Pertanyaan-pertanyaan tadi dijawab dalam diskusi daring bertajuk “Krisis Ekonomi Argentina, Kenapa?” yang diselenggarakan oleh Megawati Institute pada Kamis, 28 Maret 2024 bersama Arif Amin yang merupakan alumnus Pascasarjana FEM IPB, Faishal Rahman dan Siti Khamila Dewi dari Sigmaphi, Policy Research and Data Analysis. Diskusi ini sendiri dipandu oleh Dida Darul Ulum dari Megawati Institute.
Kati memulai pemaparannya dengan menyajikan makalah “Rise and Fall of Argentina” dari Rok Spruk dari University of Ljubljana, Slovenia. Makalahnya membahas perkembangan ekonomi Argentina dalam perspektif sejarah jangka panjang dari pertumbuhan pesat yang terjadi selama Belle Epoque (akhir abad 19 hingga Perang Dunia 1 di 1914) dan transisi terkenal berikutnya dari negara kaya pada awal abad ke-20 menjadi negara terbelakang hingga saat ini.

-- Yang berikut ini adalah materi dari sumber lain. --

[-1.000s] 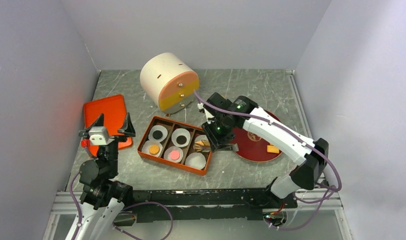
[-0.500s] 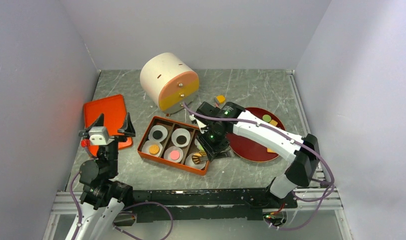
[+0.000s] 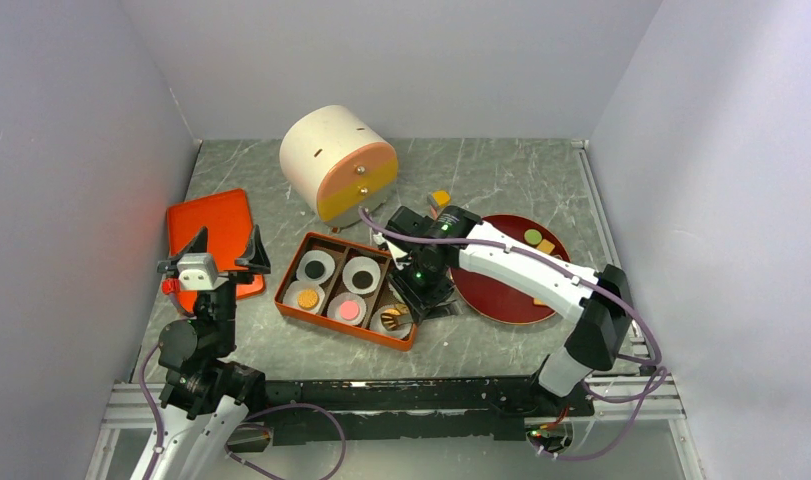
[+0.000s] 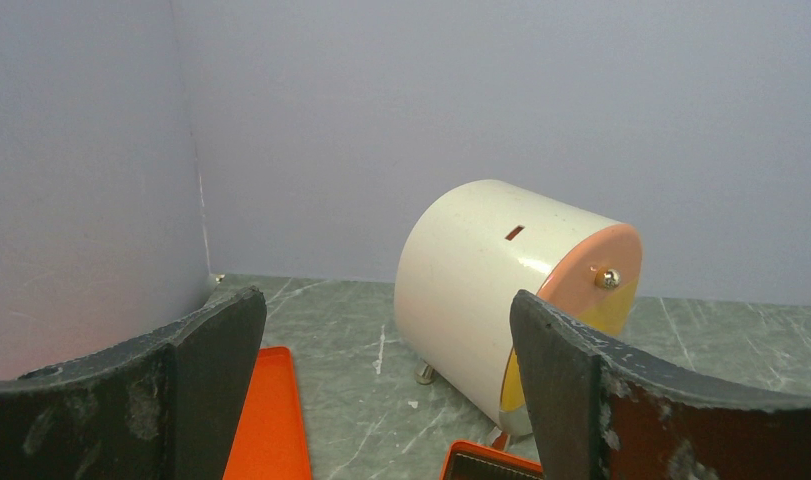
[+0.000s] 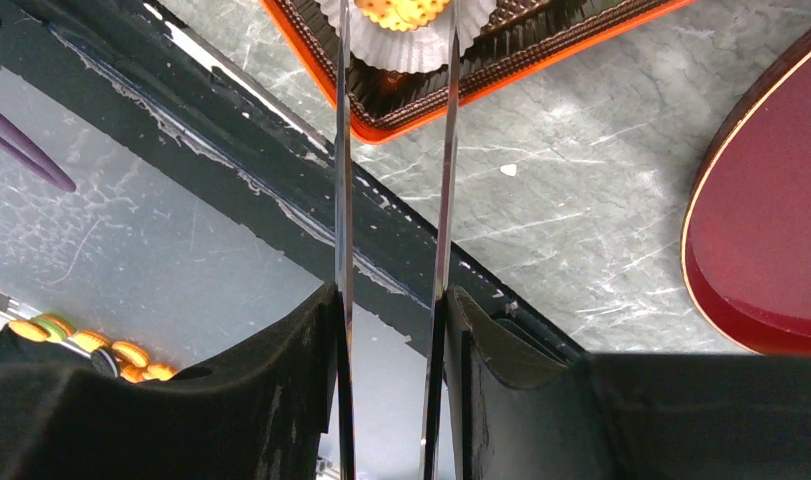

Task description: Pack the cookies

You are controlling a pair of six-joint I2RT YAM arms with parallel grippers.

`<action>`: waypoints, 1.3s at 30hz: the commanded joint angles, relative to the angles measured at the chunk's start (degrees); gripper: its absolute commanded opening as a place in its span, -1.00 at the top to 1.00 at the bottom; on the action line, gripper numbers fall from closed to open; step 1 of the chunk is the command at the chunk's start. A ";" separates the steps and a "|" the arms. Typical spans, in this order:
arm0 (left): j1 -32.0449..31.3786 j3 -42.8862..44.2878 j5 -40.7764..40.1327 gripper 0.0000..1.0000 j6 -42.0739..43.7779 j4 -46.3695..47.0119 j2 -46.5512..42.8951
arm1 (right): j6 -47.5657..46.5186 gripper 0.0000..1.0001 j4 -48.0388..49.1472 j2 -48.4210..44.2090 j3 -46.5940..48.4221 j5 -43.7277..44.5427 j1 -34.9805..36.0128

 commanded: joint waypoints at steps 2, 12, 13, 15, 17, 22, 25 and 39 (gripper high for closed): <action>-0.18 1.14 0.74 -0.94 0.74 0.21 0.04 | -0.98 0.16 1.63 0.10 -0.02 -0.17 0.37; -0.19 1.15 0.92 -0.94 0.77 0.18 0.13 | -1.08 -0.05 1.39 -0.07 1.14 0.91 0.46; -0.19 1.14 1.00 -0.94 0.79 0.16 0.20 | -1.00 -0.06 1.39 -0.19 1.23 1.03 0.46; -0.19 1.18 1.20 -0.94 0.82 0.28 0.17 | -0.90 -0.08 1.47 -0.32 1.43 1.02 0.47; -0.19 1.06 1.30 -0.94 0.77 0.26 0.20 | -0.68 -0.08 1.51 -0.53 1.89 1.26 0.46; -0.25 1.06 1.38 -0.94 0.67 0.38 0.27 | 0.91 -0.03 2.86 -3.20 3.94 3.35 0.47; -0.26 1.14 1.34 -0.94 0.62 0.25 0.17 | 2.30 0.04 4.60 -5.68 3.61 6.38 0.39; -0.40 1.66 1.31 -0.94 -0.34 -0.45 -0.81 | 20.88 0.02 17.96 -23.17 -13.90 34.55 -0.40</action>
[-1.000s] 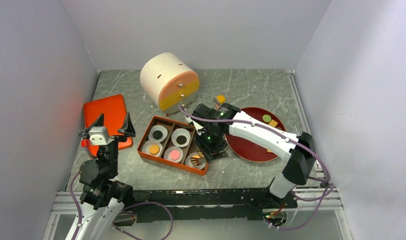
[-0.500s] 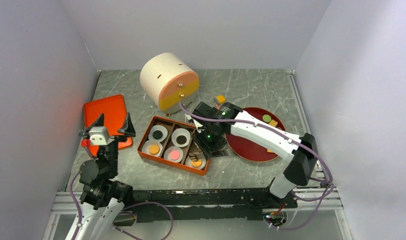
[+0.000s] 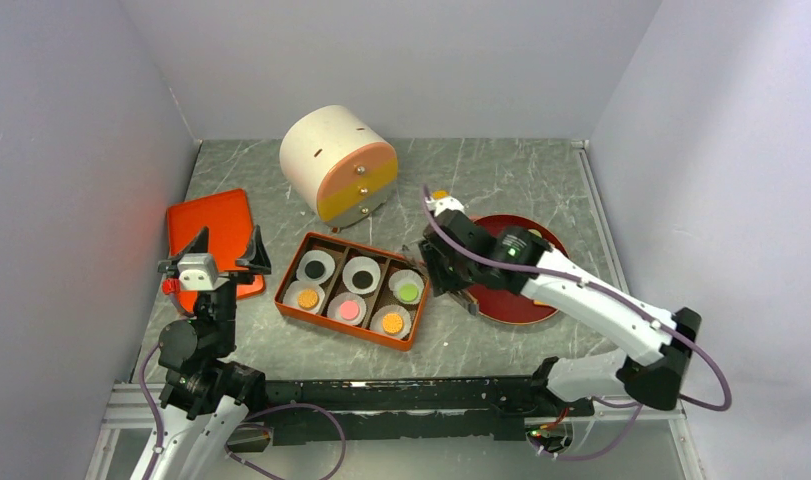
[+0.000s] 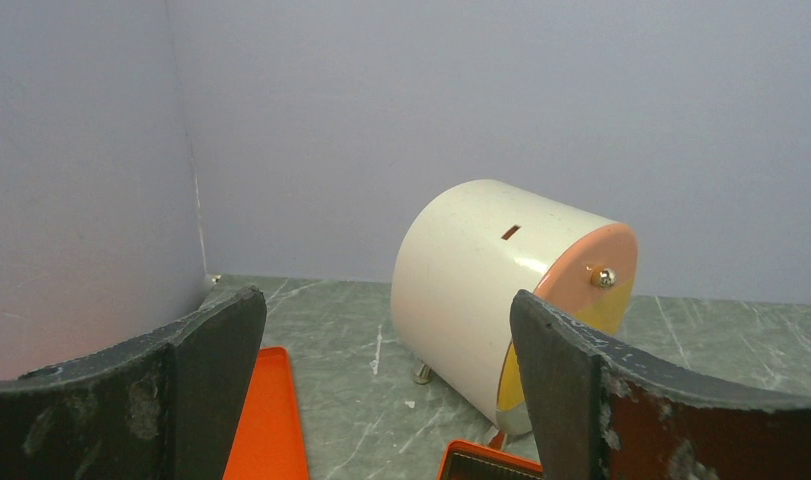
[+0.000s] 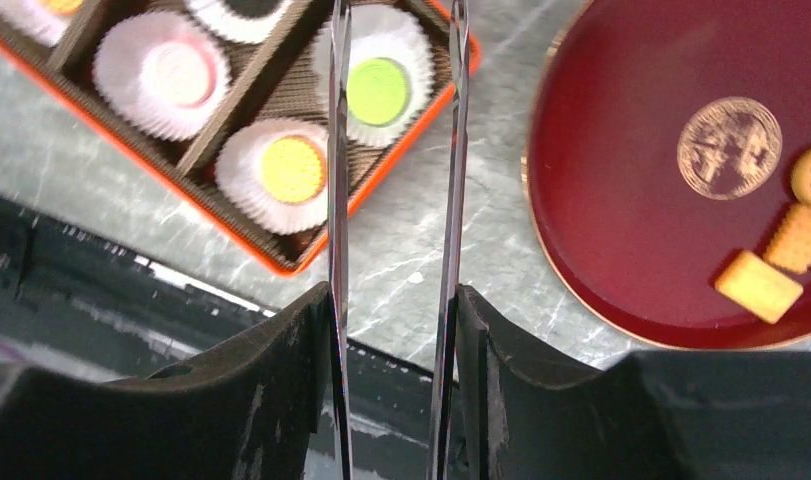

Menurut Kati, jika tidak ada kerusakan kelembagaan, Argentina akan terhindar dari penurunan dan bergabung dengan negara-negara kaya dengan tingkat pendapatan serupa dengan Selandia Baru.
Sementara itu, Amin berbicara tentang konteks sejarah dan pentingnya institusi dalam menggambarkan apa yang terjadi di Argentina. Menurutnya, konsensus di antara para akademisi adalah bahwa lingkungan institusional secara signifikan membentuk pertumbuhan dan pembangunan ekonomi.
“Apa yang ditulis Spruk menyelidiki peran lembaga-lembaga politik de jure (legal formal) dan de facto (praktik aktual) dalam pembangunan jangka panjang Argentina,” katanya.
Faishal berbicara dalam konteks sekarang dengan mengutip data dari Freedom and Prosperity Center yang mana alat ukurnya adalah Indeks Kebebasan (Freedom Index) dan Indeks Kesejahteraan (Prosperity Index). Freedom Indeks melihat tingkat kebebasan melalui ekonomi, politik dan hukum. Sementara, Indeks Kesejahteraan melihat tingkat kesejahteraan melalui kemampuan daya beli, kualitas SDM (pendidikan & kesehatan), kualitas lingkungan, dan kesejahteraan kelompok minoritas.